The audiences of this country have been watching exploited labor for a long time. If we take away their theater, it may never come back. But if it does come back, perhaps it will be because people demand it, and rather than pay higher ticket prices, they will insist that the United States does what every major industrialized country in Europe does — provide state funding for the arts. This is the elephant in the room — the problem behind every story of exploitation. THEATER DOES NOT MAKE MONEY FROM TICKETS. Our American business model does not create great art. It exploits artists, ruins their lives, and results in sad, boring productions that make audiences lose interest in live theater. The audience then seeks out entertainment elsewhere — at home at the computer — and we lose the communal nature of art. For three thousand years, societies have bonded over the shared experience of live theater. Actors and other artists should stop fighting with each other over crumbs, band together, and demand change at the federal level.

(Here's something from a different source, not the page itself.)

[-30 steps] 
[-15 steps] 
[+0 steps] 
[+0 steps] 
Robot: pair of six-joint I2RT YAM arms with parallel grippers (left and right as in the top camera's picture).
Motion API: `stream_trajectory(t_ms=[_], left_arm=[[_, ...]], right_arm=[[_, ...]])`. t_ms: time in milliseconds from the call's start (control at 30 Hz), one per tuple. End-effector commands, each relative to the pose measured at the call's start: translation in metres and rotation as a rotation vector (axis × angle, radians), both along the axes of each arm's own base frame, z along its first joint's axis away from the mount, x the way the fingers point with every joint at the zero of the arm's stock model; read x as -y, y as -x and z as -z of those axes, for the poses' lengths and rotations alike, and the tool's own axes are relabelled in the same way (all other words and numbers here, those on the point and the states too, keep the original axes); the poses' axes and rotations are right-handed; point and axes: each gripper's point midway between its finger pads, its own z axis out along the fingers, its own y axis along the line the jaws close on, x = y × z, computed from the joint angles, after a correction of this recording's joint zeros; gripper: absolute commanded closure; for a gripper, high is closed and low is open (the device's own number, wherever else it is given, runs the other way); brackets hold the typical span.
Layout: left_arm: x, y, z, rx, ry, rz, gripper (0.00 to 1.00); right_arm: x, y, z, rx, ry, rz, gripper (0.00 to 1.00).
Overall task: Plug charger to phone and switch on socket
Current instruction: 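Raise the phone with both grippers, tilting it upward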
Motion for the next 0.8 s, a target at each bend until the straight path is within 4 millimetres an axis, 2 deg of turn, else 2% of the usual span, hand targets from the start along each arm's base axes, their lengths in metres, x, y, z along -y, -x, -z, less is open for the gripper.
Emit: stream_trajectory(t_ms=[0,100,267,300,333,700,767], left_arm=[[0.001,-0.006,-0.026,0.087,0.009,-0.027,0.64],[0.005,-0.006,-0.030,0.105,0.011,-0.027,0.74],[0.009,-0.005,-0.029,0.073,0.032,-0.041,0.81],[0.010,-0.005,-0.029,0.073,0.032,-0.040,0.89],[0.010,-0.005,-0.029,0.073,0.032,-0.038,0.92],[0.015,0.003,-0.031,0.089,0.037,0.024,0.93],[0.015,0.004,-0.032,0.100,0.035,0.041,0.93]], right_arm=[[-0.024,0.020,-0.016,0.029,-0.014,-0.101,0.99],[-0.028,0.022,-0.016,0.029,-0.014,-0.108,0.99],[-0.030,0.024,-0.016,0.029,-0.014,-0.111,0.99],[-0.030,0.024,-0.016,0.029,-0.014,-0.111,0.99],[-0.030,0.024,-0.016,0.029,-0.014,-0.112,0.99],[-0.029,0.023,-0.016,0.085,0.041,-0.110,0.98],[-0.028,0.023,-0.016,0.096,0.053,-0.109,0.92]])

We have a sovereign currency in the United States, and we only “borrow” in our own dollars. That means we can literally never “run out” of money. Let me say that again, so that you understand that I’m being serious. The federal government cannot ever run out of money. In a time of deep unemployment and stagnant production, inflation is not a concern. We can rebuild our society through the arts — creating thousands of fulfilling, middle-class jobs, utilizing the dreams, creativity and education of thousands of our citizens (I haven’t noticed that the Universities have stopped giving out degrees in the arts, even though there are no living-wage jobs available), and building vibrant economic zones around cultural institutions, so that the entire society benefits. We could do all of this without any negative financial repercussions. No higher taxes, no taxes on the rich, nothing. If we were already producing at full capacity and near full employment, that would be a different story, but we’re not. We haven’t hit the target inflation rate for years.

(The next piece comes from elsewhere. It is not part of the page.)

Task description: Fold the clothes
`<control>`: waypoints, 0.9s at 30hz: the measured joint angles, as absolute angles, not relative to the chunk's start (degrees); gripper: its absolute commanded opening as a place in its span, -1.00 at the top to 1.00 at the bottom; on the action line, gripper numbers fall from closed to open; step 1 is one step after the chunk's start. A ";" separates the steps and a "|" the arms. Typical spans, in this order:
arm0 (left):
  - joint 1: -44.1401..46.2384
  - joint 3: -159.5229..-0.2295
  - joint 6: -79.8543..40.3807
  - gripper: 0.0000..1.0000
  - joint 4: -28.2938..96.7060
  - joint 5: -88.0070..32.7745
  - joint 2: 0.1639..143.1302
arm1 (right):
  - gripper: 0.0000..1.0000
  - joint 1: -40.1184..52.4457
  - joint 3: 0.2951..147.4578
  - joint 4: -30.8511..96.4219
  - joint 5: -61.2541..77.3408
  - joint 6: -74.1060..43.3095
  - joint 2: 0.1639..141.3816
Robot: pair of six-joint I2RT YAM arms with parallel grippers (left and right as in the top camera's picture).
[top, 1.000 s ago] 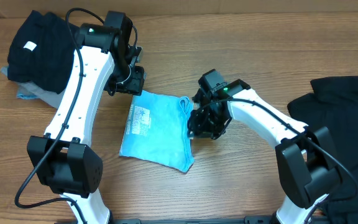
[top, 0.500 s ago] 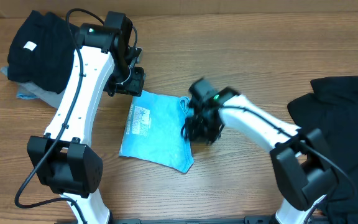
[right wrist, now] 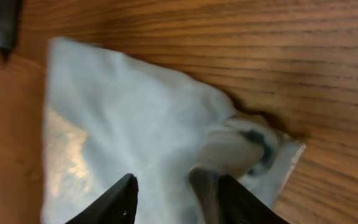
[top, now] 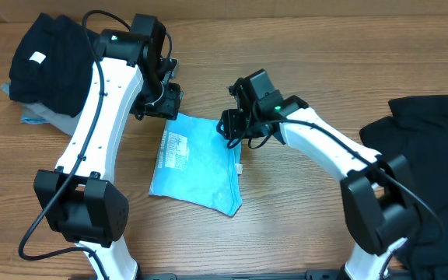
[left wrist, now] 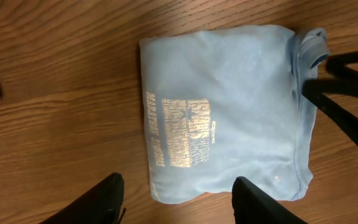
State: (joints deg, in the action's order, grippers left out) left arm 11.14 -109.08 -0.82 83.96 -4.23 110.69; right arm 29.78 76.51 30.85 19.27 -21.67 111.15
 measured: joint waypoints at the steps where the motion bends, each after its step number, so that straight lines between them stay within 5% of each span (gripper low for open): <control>1: 11.14 -109.08 -0.82 -0.18 83.99 -4.25 110.69 | 0.31 29.78 76.51 30.85 19.03 -21.89 111.90; 5: 11.16 -109.08 -0.82 -0.19 83.96 -4.23 110.69 | 0.92 29.76 76.49 31.05 18.33 -22.09 114.04; 15: 11.14 -109.08 -0.80 -0.21 83.94 -4.23 110.69 | 0.92 26.92 77.76 31.05 18.17 -22.68 113.01; 17: 11.14 -109.08 -0.78 -0.21 83.79 -4.25 110.69 | 0.83 25.78 78.04 31.09 18.15 -22.63 112.27; 20: 11.14 -109.08 -0.40 -0.22 83.29 -4.25 110.69 | 0.31 24.49 78.15 31.79 17.93 -22.83 111.46; 27: 11.14 -109.08 0.05 -0.32 83.15 -4.23 110.69 | 0.14 24.14 78.46 38.70 16.73 -22.41 111.37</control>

Anyway, it’s not going to happen, because we have a backwards, frontier-based, gold-standard, PAY-FOR mentality. In America, theater is basically an old-west traveling show, a caravan full of dirty costumes and dreamers, that rolls into a mining camp to entertain the prospectors for two nights only with a pastiche of Shakespeare and melodrama at the Odd Fellows hall. The inhabitants of the town find the theater deserted on Monday morning, a handbill lying on the floor, and sniff, “I ain’t never seen anythin’ that purdy before,” before they go back to the saloon and the mine. The frontier individualism that is now killing thousands of people a week (masks!) is the same rejection of commonality that is at the heart of the Equity members who fight to keep membership exclusive: “I got mine.”

Maybe we have the theater model that we deserve, having never atoned for our national original sin.

But the solution to exploitation and racism is union membership. The union should change the rules for joining. It’s that simple.